What you have to do =
Search the material for the string "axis" and copy each line where it occurs.

Data supplied =
------------------------

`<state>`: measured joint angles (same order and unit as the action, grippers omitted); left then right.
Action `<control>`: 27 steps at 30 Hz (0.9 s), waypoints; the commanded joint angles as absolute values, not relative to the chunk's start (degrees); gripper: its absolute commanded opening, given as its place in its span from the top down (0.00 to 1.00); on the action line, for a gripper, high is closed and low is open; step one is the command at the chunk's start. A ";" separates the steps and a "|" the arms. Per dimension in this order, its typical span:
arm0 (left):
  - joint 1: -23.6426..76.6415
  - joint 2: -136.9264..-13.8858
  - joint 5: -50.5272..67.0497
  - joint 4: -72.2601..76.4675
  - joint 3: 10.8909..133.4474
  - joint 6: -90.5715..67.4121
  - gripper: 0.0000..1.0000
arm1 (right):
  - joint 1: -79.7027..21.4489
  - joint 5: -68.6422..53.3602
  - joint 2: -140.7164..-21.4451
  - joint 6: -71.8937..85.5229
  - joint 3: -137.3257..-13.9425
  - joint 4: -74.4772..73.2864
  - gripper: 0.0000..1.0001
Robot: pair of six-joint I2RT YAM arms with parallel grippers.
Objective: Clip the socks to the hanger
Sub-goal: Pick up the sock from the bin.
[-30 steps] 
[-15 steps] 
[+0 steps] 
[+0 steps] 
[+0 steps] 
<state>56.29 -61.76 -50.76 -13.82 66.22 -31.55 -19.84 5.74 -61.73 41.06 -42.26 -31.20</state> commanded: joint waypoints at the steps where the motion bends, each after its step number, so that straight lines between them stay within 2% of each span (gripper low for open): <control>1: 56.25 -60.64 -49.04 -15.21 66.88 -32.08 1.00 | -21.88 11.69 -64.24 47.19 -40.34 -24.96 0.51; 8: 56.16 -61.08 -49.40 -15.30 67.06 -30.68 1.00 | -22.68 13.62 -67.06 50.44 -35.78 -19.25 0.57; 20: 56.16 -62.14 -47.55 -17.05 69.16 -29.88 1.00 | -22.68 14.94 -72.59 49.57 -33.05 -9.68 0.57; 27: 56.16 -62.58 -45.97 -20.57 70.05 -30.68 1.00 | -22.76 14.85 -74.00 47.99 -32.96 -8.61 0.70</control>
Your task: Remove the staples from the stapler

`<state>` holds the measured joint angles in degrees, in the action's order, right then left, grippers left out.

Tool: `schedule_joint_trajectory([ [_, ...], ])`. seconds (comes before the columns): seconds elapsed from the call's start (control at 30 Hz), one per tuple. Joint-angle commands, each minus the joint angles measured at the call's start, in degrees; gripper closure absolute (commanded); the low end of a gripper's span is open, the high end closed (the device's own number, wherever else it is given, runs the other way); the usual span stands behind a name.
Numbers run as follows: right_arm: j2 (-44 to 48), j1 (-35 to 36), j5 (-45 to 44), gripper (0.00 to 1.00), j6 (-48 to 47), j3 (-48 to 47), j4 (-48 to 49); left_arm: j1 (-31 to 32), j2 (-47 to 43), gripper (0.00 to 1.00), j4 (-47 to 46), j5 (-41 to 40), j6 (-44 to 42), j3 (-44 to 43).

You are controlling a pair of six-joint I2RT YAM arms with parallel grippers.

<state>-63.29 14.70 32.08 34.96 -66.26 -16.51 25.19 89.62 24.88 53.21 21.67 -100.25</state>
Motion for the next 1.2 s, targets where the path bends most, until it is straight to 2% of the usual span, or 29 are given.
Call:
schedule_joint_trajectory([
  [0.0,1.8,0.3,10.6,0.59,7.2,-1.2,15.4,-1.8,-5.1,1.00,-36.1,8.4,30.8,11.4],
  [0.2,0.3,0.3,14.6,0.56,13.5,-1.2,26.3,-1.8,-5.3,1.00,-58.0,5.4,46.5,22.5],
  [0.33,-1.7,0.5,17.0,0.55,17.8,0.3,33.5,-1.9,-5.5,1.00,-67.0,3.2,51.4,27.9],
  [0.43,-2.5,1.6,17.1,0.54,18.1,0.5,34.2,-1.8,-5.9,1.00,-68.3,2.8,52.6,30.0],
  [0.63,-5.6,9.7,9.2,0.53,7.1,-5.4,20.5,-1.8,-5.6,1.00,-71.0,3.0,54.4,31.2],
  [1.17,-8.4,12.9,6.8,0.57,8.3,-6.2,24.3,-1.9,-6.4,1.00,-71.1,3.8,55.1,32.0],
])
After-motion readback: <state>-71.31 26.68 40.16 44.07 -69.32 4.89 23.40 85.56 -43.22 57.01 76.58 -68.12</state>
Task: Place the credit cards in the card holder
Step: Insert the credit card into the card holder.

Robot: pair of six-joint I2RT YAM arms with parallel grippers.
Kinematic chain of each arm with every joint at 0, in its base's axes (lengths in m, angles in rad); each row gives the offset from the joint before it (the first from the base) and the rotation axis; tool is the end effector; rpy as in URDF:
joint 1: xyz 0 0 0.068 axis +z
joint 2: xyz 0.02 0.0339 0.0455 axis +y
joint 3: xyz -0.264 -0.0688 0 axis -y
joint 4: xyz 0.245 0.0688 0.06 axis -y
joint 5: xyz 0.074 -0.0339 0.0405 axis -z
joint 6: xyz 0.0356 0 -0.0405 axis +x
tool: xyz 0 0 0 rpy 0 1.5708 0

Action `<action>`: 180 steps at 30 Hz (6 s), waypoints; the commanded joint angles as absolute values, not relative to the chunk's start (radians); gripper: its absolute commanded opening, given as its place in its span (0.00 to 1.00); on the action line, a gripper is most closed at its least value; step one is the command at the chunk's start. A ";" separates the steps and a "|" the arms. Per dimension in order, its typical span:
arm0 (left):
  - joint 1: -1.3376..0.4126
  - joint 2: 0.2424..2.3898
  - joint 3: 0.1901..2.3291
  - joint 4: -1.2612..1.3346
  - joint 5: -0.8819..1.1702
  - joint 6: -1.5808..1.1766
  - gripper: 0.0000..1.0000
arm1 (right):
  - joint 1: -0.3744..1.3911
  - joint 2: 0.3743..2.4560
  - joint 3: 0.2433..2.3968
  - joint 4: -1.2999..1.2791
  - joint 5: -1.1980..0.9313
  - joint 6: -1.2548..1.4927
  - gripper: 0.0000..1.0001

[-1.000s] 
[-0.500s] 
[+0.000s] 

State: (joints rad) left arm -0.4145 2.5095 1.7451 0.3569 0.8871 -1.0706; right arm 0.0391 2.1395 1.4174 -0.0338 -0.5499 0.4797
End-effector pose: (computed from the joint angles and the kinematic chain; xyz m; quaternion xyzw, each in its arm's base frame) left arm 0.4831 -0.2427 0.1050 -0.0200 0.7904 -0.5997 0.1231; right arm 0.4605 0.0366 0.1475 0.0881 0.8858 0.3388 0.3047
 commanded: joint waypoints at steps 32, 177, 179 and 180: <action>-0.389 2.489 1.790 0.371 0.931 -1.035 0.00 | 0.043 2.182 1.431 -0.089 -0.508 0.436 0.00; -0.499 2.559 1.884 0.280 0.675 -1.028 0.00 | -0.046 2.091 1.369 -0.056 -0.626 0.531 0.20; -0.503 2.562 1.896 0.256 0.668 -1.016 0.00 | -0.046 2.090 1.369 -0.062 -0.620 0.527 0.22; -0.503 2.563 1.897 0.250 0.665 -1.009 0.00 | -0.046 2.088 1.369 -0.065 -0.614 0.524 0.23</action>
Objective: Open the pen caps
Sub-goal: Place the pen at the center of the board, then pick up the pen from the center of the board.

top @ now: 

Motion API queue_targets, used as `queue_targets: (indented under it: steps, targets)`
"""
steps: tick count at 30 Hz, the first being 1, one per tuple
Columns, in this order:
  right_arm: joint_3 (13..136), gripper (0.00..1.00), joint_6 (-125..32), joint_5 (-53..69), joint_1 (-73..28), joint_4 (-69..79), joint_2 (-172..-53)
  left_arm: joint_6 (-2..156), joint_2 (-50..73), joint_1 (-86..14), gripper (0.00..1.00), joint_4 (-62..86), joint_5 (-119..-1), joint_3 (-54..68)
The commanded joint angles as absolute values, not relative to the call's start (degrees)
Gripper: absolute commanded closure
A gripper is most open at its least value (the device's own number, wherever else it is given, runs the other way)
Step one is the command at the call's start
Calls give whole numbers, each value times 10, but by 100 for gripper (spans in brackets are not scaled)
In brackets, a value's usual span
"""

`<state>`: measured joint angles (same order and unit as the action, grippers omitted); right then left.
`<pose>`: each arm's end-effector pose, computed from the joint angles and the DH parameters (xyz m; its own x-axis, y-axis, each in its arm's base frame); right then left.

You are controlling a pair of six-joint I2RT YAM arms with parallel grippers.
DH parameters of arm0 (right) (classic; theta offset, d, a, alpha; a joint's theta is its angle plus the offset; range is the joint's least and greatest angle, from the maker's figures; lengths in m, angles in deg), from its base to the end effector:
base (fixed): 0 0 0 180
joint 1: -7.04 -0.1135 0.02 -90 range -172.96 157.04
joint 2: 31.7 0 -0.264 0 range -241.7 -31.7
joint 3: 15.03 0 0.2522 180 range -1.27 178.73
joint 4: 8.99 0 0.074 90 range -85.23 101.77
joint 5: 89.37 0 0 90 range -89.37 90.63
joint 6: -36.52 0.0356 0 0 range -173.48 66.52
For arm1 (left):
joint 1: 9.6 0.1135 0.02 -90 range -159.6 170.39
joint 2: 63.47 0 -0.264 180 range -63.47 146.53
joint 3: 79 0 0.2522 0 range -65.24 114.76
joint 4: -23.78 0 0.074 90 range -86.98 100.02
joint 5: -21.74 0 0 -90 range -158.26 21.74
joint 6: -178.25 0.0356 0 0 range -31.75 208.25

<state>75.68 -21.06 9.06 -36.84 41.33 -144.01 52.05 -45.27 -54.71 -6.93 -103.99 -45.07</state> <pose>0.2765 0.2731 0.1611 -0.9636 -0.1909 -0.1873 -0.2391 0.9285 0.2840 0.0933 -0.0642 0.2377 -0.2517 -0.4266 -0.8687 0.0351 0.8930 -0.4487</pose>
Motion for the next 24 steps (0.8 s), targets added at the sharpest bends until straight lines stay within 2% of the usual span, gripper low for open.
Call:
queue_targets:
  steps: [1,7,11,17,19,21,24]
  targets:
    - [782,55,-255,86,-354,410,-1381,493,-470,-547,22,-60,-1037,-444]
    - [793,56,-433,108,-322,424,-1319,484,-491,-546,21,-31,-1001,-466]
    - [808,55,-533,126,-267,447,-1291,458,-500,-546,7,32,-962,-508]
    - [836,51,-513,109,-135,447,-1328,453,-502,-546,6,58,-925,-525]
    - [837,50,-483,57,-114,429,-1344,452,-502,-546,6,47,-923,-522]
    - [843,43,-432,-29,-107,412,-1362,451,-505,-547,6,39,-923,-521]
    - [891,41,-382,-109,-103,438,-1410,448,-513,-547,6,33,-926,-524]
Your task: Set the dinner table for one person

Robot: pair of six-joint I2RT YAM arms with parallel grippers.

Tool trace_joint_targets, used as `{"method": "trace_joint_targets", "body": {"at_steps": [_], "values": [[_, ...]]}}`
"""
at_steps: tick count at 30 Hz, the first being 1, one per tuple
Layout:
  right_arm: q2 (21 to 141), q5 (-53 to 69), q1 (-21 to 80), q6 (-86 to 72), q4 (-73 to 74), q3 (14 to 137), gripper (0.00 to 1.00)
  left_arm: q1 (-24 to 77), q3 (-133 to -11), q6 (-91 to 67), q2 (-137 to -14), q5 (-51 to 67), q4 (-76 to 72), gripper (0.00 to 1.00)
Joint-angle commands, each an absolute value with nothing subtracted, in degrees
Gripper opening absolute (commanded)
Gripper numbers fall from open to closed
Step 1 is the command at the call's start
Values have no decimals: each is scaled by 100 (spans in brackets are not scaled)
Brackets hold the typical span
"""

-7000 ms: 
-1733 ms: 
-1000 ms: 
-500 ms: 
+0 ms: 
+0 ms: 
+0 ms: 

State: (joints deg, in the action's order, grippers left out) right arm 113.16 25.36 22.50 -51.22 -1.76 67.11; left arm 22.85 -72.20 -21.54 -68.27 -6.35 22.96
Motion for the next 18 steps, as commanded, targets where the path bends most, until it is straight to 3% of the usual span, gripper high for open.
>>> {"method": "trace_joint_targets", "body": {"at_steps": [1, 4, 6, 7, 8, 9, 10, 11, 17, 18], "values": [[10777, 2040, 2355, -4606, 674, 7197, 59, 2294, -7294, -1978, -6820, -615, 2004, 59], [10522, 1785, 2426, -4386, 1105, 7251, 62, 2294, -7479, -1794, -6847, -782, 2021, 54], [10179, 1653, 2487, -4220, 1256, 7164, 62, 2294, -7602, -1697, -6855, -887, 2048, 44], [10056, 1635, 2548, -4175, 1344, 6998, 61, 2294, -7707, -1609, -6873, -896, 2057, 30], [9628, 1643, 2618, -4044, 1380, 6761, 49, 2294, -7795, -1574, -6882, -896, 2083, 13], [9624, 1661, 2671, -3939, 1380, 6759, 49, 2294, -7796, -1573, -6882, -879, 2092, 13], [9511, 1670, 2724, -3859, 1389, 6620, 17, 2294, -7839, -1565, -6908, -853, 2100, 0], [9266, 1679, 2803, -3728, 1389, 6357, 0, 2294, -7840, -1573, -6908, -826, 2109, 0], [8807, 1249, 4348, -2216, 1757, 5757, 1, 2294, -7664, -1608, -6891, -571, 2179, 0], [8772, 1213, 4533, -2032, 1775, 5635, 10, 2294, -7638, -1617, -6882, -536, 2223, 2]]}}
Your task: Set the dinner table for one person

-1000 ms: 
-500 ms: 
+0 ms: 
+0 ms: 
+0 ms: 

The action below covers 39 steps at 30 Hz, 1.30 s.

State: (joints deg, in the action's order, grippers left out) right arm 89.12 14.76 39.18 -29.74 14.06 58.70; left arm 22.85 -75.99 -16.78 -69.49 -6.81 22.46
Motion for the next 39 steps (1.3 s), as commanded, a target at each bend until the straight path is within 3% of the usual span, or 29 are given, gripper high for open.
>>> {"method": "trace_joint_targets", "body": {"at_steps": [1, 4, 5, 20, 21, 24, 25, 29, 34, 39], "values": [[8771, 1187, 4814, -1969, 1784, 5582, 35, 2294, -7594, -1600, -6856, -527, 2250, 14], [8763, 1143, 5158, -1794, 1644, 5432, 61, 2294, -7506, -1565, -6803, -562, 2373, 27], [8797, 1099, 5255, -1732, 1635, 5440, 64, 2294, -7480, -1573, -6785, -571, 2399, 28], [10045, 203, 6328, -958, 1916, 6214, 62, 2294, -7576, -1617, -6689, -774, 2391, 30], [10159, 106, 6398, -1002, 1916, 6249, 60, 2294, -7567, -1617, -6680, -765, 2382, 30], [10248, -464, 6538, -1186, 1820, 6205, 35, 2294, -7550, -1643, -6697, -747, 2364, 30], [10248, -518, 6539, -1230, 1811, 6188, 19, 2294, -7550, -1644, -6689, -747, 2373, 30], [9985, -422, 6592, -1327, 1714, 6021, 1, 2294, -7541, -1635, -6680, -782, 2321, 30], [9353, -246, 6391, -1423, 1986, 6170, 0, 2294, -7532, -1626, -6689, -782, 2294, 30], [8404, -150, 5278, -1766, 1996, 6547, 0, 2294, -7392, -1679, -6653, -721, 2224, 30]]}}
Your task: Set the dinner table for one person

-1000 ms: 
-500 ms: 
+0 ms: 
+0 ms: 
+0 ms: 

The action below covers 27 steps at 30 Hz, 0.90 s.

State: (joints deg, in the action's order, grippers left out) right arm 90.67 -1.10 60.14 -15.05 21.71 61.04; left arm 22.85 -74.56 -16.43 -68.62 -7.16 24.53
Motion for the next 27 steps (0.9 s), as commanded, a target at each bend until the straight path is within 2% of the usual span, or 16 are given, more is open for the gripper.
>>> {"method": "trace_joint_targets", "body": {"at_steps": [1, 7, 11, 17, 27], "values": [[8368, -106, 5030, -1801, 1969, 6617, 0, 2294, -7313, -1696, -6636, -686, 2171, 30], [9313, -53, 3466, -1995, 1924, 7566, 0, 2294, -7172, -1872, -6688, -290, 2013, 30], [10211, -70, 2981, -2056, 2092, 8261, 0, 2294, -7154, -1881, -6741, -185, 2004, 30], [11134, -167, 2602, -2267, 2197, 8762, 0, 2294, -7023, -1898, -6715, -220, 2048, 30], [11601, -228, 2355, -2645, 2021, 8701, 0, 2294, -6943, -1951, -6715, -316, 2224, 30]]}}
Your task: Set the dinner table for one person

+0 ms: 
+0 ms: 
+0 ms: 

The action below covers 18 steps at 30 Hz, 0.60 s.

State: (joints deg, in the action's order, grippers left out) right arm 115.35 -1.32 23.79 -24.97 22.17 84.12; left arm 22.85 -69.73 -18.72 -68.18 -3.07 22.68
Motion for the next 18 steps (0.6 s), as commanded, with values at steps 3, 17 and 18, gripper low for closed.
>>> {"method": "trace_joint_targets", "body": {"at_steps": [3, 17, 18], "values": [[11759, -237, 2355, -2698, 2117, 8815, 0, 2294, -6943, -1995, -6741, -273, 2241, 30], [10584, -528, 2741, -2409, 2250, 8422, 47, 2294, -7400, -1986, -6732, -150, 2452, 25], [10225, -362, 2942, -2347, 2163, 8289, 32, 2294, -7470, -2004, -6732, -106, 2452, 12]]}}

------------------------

Solution for this exercise =
Kinematic chain of each arm with every joint at 0, in its base's axes (lengths in m, angles in rad); each row gives the offset from the joint before it (the first from the base) and the rotation axis; tool is the end effector; rpy as in URDF:
joint 1: xyz 0 0 0.068 axis +z
joint 2: xyz 0.02 0.0339 0.0455 axis +y
joint 3: xyz -0.264 -0.0688 0 axis -y
joint 4: xyz 0.245 0.0688 0.06 axis -y
joint 5: xyz 0.074 -0.0339 0.0405 axis -z
joint 6: xyz 0.0356 0 -0.0405 axis +x
`<pose>`: each arm's end-effector pose, computed from the joint angles and the DH parameters (xyz m; its own x-axis, y-axis, each in its arm's base frame); right then left.

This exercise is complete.